### What to produce
Please copy every line of the data in which the string "camera" appears.
Exercise materials Block Start
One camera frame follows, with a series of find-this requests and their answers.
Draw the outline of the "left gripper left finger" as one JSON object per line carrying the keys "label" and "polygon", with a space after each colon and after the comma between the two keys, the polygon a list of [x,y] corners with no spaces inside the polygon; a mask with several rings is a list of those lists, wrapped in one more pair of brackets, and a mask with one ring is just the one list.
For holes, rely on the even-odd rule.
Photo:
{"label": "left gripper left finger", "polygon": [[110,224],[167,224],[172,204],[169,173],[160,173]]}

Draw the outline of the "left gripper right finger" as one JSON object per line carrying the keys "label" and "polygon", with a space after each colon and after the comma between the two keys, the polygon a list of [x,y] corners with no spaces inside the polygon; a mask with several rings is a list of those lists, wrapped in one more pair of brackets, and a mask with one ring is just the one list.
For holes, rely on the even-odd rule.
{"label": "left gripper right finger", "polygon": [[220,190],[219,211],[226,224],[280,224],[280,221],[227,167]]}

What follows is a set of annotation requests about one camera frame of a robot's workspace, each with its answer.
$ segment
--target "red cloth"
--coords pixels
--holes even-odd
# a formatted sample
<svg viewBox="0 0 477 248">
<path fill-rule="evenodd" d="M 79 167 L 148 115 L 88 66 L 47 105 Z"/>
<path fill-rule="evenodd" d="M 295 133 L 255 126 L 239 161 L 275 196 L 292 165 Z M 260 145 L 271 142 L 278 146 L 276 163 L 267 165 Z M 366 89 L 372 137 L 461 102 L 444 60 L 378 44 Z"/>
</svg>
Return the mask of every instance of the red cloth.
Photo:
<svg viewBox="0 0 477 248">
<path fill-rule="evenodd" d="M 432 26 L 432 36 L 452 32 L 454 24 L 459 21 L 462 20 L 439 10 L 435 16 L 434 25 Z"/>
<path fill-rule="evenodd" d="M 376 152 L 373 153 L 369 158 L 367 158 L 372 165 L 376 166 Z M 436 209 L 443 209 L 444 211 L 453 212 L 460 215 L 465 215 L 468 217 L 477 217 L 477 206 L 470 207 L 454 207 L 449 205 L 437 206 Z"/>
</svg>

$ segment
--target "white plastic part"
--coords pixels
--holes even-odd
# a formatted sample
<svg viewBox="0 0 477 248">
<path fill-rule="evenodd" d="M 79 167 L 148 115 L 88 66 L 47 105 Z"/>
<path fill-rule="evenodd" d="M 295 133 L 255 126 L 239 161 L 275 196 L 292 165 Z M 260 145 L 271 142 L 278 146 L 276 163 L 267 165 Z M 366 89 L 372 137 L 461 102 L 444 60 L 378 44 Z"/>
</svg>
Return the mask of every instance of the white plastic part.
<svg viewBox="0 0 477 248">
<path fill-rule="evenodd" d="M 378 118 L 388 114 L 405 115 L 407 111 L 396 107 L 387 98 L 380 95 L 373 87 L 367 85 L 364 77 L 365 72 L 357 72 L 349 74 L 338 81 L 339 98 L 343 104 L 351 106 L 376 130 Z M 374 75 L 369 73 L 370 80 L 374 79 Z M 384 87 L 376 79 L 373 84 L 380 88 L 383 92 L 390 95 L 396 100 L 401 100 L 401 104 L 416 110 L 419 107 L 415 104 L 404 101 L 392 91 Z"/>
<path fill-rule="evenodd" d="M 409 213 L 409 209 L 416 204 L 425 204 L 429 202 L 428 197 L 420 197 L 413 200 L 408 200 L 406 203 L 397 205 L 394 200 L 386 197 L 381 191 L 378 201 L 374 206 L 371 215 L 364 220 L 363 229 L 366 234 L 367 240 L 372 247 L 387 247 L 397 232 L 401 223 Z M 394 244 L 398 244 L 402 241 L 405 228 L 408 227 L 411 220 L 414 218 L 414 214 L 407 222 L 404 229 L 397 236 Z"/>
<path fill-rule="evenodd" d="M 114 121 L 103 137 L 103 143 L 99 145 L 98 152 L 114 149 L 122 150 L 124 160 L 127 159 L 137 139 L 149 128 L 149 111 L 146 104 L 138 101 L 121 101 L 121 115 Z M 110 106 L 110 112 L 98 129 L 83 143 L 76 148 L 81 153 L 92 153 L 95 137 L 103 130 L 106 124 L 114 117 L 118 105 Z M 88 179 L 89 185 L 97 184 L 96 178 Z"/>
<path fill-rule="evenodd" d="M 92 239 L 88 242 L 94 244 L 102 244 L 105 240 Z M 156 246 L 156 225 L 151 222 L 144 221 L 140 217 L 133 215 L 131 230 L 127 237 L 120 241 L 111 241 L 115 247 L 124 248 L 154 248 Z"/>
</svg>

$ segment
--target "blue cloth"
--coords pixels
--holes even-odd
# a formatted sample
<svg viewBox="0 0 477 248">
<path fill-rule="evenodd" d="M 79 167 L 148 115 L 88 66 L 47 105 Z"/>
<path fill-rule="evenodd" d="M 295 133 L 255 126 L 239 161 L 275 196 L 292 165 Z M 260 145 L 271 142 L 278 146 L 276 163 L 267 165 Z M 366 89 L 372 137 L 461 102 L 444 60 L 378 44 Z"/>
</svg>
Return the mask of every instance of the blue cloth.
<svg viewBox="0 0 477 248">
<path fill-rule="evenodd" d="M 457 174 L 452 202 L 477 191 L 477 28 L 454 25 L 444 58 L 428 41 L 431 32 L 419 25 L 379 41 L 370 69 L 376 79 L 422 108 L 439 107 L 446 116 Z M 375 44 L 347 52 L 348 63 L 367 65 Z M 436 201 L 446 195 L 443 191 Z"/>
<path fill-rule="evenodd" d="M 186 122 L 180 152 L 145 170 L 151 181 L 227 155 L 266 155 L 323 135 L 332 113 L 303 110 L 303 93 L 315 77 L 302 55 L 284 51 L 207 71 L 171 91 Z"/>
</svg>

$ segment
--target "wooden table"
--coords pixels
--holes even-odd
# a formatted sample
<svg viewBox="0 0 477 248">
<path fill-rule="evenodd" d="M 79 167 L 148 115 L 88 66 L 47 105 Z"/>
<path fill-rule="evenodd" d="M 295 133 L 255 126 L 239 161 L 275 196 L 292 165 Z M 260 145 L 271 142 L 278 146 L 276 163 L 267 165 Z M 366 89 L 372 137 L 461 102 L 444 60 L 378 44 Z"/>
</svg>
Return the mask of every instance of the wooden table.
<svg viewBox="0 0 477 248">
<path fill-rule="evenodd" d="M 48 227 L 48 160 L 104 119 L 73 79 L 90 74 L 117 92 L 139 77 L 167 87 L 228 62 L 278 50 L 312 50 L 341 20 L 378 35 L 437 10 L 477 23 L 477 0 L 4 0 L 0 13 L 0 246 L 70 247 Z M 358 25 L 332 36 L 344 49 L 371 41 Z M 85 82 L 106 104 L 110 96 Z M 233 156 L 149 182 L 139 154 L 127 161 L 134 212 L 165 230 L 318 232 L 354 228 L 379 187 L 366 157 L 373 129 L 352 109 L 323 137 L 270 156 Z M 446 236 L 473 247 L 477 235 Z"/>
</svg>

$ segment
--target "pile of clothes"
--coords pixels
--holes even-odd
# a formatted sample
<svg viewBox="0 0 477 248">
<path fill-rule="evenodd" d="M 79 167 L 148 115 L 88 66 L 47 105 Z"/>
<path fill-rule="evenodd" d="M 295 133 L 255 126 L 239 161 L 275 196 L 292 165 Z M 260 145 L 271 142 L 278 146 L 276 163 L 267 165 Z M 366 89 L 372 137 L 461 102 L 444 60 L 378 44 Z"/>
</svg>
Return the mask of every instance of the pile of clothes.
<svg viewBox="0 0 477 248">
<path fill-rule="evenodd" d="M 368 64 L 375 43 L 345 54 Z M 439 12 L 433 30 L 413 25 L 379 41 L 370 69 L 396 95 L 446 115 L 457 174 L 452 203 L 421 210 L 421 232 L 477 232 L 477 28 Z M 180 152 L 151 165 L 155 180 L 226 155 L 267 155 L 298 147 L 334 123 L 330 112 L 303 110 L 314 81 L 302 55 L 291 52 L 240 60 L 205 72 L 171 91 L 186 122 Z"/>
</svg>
Exercise materials Block End
### Answer space
One camera frame follows, with a series of find-this requests and their answers.
What follows is a set of annotation requests about one camera frame of a robot's workspace, each with its answer.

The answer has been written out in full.